Requirement – Lines from the beginning of the entries up to and including the one with "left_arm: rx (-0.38" must be duplicated word for word; leave out all others.

(Collected data entries)
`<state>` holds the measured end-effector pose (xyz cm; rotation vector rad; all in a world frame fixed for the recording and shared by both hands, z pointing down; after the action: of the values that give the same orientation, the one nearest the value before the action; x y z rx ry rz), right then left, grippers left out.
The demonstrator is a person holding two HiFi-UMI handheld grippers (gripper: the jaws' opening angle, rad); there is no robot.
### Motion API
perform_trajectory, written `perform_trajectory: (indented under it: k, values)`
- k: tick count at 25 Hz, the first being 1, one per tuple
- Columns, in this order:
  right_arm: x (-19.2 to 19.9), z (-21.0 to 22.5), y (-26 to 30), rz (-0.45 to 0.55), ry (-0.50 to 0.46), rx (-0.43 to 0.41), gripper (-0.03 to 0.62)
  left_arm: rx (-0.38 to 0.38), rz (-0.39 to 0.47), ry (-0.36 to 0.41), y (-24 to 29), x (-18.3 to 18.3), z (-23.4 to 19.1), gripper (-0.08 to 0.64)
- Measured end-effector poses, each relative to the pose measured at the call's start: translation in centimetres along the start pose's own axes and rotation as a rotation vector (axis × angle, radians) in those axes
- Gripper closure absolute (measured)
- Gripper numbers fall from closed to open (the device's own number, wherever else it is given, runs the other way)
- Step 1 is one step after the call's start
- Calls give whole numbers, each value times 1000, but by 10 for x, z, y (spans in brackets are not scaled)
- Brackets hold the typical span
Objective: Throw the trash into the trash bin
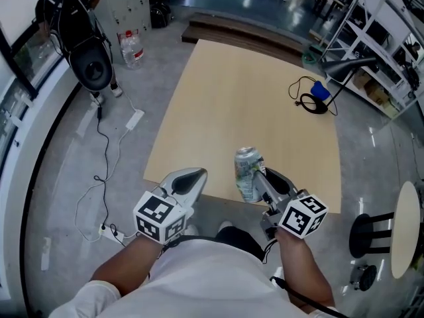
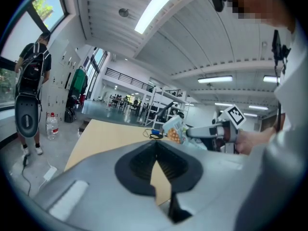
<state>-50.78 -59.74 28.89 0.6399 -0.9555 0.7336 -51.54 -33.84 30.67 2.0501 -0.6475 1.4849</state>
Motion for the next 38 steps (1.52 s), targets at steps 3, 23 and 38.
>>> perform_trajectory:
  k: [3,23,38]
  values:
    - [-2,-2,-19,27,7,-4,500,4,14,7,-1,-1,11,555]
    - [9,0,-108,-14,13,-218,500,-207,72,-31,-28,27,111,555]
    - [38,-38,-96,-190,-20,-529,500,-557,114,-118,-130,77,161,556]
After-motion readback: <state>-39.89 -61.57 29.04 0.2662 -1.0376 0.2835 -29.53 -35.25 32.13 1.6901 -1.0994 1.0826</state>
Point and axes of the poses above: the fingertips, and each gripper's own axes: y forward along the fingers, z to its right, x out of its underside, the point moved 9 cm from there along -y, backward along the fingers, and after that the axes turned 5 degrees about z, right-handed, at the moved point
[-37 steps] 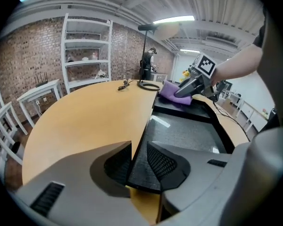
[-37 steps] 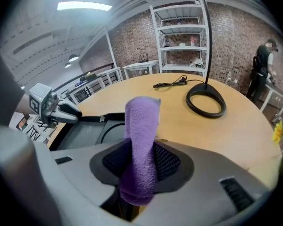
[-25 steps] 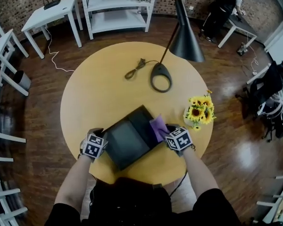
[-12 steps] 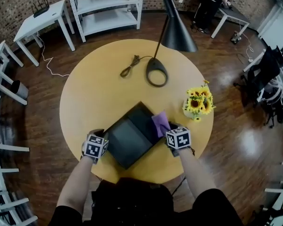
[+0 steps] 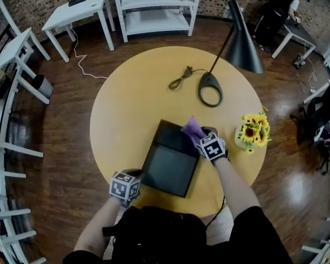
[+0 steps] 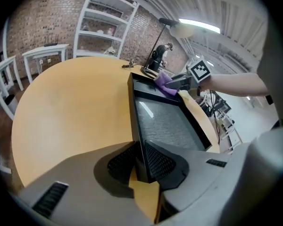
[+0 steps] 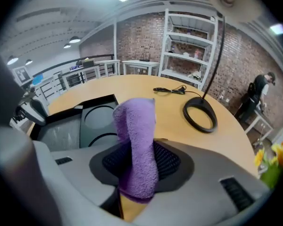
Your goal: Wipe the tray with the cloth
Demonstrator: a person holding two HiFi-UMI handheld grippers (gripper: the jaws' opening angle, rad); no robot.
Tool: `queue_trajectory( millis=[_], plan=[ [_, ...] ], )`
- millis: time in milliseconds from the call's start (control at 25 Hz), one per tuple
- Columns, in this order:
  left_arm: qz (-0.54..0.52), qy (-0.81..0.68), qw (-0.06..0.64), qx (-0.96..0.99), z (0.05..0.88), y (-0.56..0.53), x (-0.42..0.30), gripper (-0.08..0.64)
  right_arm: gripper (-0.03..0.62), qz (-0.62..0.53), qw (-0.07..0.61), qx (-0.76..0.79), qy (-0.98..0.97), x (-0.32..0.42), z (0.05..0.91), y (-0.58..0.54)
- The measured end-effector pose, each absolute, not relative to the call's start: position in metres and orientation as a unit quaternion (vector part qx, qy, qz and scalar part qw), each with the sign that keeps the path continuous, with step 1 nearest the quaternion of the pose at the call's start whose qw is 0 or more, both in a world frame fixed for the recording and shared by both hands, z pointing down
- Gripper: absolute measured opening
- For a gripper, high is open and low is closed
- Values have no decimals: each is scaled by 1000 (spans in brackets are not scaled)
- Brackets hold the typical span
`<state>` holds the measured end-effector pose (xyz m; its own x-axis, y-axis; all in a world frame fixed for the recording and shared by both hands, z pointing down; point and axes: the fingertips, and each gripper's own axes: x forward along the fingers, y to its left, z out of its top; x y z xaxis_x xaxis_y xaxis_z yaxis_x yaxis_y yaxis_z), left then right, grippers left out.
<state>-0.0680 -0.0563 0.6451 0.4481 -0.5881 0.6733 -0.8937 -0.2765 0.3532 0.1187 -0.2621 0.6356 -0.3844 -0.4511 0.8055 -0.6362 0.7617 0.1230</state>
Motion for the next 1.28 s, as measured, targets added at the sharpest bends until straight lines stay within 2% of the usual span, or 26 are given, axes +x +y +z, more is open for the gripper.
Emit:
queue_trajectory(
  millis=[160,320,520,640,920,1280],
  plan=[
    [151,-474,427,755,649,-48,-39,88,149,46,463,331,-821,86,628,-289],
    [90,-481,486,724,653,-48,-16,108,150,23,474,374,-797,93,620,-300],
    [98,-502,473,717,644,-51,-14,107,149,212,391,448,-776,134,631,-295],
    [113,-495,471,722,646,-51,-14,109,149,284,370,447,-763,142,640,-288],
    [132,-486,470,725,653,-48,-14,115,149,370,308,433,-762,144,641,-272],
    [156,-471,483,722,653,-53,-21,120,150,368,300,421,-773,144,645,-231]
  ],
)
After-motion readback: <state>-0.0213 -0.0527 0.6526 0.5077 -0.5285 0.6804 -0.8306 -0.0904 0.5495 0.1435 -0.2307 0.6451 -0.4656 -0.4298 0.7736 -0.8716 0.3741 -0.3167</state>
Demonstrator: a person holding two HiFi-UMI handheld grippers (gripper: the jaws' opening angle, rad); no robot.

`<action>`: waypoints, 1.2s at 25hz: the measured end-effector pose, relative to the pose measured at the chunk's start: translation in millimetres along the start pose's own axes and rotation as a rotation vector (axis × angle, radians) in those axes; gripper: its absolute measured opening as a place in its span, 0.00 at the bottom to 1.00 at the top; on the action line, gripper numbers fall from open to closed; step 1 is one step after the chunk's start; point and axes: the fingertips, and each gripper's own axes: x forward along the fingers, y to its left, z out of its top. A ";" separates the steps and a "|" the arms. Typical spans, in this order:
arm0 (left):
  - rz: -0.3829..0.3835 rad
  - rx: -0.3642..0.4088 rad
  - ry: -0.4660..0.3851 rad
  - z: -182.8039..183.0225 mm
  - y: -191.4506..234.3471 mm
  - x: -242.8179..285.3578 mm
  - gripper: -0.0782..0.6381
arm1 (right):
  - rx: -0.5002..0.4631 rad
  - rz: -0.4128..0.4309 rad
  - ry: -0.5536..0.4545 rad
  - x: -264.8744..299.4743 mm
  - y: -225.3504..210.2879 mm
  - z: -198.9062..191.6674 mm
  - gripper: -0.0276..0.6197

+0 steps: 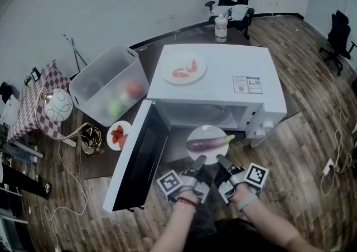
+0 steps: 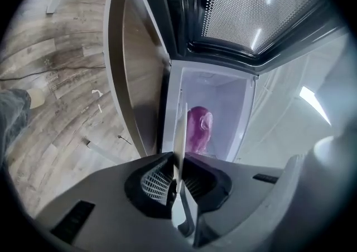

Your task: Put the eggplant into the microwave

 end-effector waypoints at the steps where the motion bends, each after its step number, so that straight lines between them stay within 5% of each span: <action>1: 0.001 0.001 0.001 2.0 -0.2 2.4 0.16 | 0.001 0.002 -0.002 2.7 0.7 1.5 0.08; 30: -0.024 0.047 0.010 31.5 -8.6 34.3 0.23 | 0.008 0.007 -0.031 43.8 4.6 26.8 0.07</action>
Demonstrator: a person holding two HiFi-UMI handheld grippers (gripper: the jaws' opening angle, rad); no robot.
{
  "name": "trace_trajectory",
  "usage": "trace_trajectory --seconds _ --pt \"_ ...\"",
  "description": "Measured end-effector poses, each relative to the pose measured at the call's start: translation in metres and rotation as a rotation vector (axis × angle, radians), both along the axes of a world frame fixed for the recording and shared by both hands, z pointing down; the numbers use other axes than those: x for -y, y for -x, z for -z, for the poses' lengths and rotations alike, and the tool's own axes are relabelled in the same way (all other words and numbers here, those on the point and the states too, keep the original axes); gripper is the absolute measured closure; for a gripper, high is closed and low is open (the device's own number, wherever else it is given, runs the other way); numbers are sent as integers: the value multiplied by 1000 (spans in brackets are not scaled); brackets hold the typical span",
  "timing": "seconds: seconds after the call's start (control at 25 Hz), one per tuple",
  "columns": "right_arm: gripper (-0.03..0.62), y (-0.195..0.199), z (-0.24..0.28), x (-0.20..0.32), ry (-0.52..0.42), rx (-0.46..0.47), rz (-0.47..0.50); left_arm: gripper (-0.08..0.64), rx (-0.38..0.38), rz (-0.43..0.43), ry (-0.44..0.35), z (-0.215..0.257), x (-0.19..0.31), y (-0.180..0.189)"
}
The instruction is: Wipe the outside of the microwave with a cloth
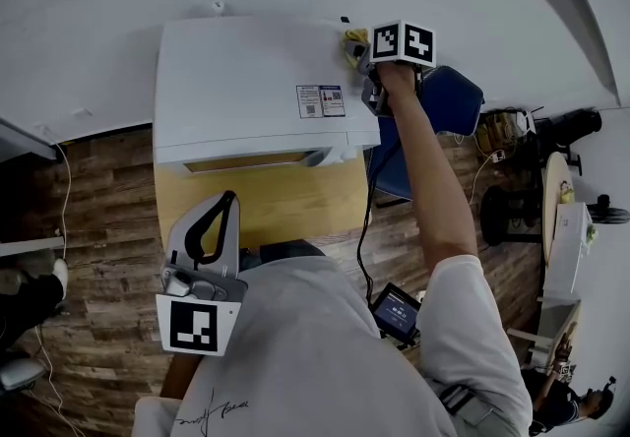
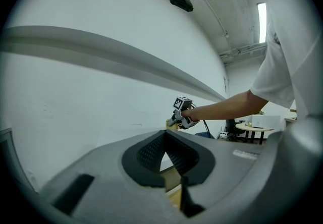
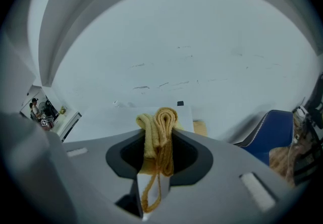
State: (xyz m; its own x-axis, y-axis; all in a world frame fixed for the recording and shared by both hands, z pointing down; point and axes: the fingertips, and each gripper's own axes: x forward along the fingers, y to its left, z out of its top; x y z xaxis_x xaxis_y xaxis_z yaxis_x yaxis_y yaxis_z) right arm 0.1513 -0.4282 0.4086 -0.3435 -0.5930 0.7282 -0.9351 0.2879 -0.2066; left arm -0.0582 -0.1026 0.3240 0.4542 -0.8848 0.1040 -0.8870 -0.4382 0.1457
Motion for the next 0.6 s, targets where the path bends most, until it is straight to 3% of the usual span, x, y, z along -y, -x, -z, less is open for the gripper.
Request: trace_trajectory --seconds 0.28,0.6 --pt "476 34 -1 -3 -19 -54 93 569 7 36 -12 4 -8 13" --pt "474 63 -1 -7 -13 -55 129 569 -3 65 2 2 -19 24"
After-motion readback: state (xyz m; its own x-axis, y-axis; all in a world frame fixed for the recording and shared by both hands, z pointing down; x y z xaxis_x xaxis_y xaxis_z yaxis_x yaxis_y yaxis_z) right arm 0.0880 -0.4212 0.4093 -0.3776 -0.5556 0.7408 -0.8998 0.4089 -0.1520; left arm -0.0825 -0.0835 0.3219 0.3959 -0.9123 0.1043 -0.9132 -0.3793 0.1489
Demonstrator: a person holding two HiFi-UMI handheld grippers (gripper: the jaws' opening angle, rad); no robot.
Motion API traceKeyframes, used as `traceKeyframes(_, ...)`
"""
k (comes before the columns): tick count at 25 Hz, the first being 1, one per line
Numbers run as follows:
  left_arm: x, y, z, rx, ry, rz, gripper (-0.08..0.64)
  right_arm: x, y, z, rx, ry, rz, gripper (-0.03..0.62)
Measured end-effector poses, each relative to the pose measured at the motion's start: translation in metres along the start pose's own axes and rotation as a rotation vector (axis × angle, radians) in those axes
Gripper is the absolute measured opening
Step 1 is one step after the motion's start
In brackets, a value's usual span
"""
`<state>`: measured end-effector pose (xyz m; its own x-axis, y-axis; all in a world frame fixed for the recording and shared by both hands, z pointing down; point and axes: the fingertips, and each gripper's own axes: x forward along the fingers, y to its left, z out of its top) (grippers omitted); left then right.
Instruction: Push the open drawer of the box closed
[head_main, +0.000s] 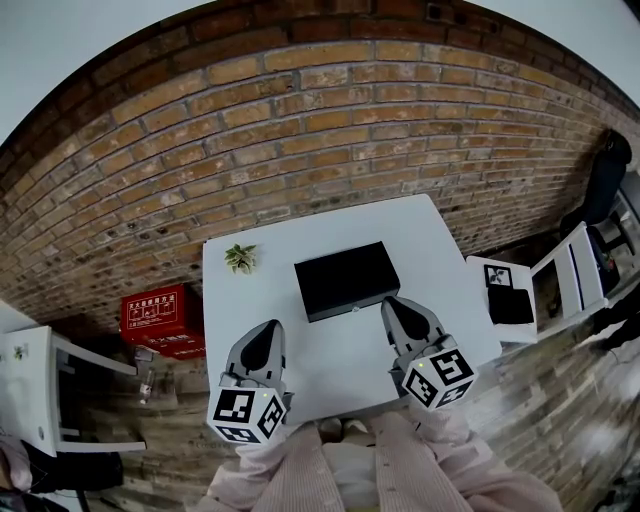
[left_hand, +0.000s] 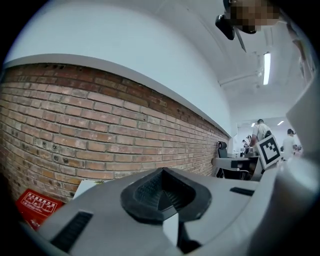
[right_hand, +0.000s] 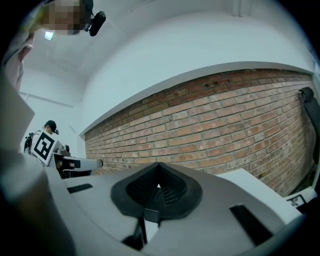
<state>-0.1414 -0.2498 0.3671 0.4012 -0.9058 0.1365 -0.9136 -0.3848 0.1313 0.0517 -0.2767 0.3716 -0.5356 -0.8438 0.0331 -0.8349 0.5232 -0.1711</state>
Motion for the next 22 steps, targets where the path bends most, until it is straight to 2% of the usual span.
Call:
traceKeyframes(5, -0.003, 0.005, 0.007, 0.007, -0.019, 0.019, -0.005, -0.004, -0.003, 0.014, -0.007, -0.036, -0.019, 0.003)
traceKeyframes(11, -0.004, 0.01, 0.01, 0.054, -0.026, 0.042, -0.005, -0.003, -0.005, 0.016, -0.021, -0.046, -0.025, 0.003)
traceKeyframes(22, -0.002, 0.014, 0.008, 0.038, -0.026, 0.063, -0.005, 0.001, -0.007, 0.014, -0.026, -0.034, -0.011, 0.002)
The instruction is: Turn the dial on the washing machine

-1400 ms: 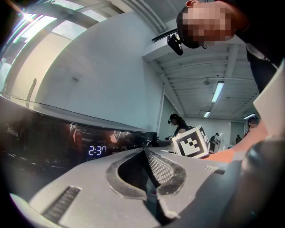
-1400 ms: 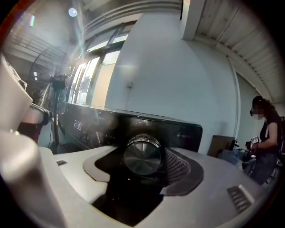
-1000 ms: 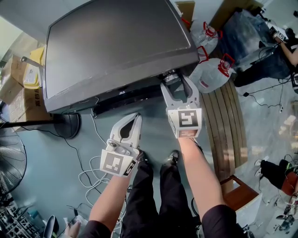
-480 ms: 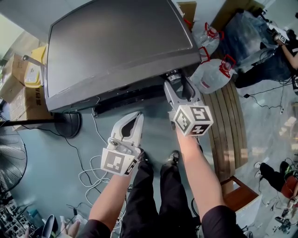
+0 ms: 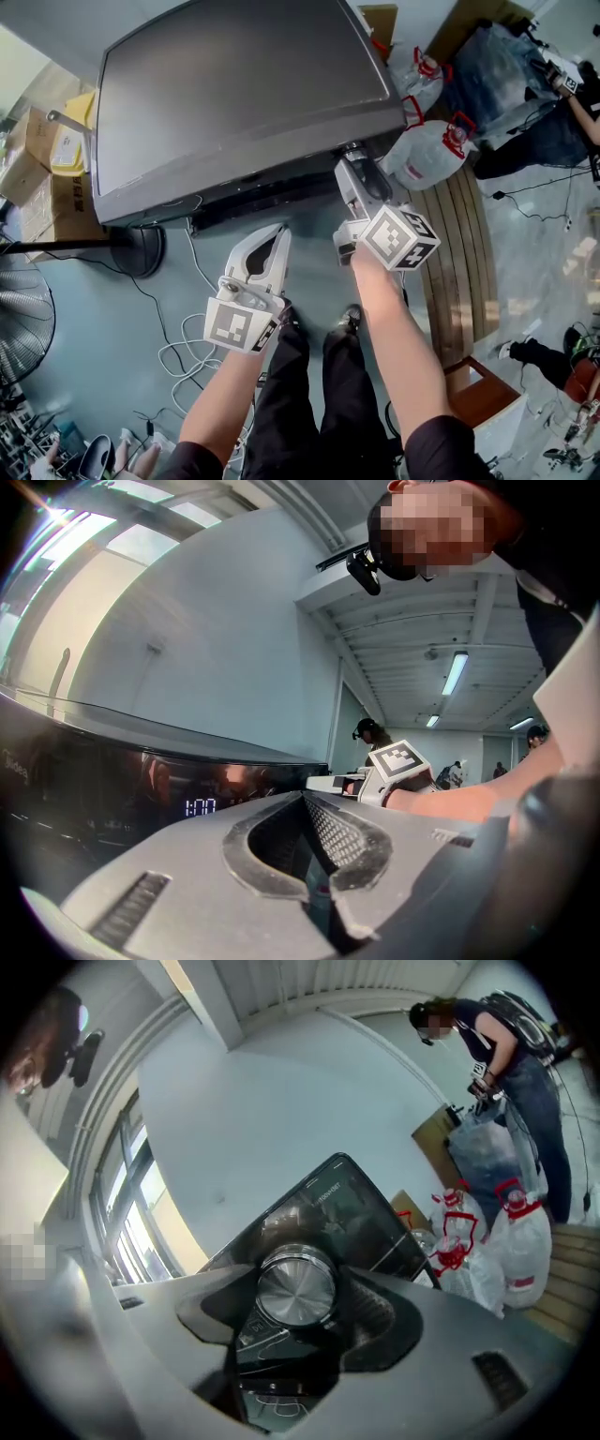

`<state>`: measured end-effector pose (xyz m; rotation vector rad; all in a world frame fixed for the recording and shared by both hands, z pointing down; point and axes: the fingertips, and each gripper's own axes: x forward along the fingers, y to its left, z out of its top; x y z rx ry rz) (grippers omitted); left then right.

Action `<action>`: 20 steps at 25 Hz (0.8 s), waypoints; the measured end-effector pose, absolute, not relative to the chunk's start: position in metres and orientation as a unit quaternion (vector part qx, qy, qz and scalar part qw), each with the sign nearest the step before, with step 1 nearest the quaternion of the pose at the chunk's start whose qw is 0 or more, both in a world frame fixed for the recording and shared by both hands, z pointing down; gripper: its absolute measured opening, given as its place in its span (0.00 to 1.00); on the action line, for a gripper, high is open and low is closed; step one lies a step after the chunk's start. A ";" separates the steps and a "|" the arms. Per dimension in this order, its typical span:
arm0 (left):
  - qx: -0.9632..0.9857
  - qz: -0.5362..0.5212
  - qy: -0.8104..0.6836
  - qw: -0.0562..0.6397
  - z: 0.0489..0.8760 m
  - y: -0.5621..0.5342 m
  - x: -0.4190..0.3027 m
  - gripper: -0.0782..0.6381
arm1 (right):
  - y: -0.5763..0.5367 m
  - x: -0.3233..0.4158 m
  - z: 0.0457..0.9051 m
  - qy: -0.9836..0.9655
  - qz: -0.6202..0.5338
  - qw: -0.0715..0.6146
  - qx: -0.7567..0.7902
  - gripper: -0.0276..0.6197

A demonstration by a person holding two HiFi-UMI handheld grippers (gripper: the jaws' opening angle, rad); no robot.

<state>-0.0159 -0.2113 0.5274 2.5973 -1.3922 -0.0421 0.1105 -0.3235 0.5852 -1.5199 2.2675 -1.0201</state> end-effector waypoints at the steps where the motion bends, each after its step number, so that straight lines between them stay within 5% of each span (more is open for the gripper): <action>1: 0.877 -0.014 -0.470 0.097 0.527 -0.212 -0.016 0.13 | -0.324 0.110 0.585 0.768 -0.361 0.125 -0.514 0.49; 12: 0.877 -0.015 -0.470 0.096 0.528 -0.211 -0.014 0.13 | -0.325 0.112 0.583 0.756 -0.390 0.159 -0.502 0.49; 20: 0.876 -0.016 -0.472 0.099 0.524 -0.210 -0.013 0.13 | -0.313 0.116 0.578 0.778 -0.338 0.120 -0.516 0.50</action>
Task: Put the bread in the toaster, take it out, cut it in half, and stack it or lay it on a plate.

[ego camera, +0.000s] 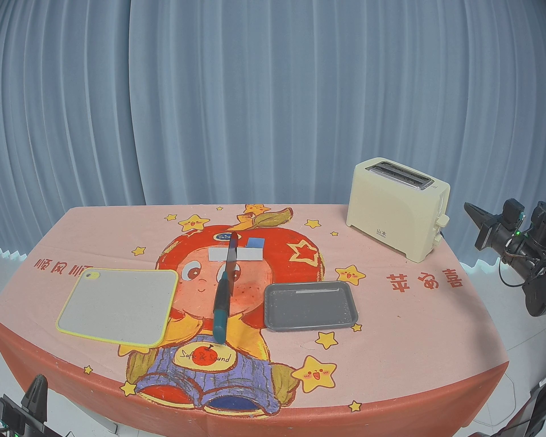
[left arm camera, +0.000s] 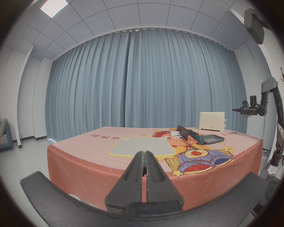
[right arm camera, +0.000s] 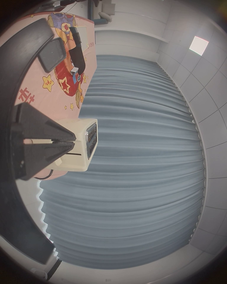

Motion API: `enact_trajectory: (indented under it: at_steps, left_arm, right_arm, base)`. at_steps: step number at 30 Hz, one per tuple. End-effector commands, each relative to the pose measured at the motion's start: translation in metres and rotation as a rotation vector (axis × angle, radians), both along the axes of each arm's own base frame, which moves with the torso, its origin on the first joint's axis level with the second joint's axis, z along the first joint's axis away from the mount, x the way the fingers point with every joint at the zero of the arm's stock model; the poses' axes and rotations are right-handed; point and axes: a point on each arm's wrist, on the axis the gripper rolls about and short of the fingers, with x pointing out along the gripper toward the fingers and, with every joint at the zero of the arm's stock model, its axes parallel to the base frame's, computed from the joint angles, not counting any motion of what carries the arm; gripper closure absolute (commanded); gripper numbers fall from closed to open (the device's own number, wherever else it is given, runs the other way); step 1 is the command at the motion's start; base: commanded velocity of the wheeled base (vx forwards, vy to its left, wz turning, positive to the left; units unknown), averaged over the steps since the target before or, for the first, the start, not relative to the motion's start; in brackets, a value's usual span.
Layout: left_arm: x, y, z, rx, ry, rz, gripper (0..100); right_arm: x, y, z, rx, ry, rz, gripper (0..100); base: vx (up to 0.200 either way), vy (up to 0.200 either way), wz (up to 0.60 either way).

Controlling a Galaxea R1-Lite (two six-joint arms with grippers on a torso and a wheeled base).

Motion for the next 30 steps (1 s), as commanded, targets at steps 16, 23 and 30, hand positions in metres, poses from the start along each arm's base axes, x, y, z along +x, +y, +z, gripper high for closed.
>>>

Solution for this exercise –
`<state>` holds the measured end-effector pose (xyz cm; rotation vector rad; all in a world frame fixed for the recording and shared by both hands, z pointing down; after the action: of the values that give the same orientation, the one nearest the value before the action; x y z rx ry rz), right then left, grippers left out.
The demonstrator is a person holding two HiFi-UMI handheld grippers (gripper: the jaws' opening angle, rad); there is no robot.
### Motion API
perform_trajectory, written `perform_trajectory: (indented under it: k, values)`
- k: tick count at 25 Hz, the first being 1, one per tuple
- Columns, in this order:
  right_arm: x (-19.2 to 19.9), z (-21.0 to 22.5), y (-26 to 30), rz (-0.45 to 0.55), ry (-0.50 to 0.46), rx (-0.43 to 0.41), gripper (-0.03 to 0.62)
  left_arm: rx (-0.38 to 0.38), rz (-0.39 to 0.47), ry (-0.36 to 0.41), y (-24 to 29), x (-18.3 to 18.3), z (-23.4 to 19.1), gripper (-0.08 to 0.64)

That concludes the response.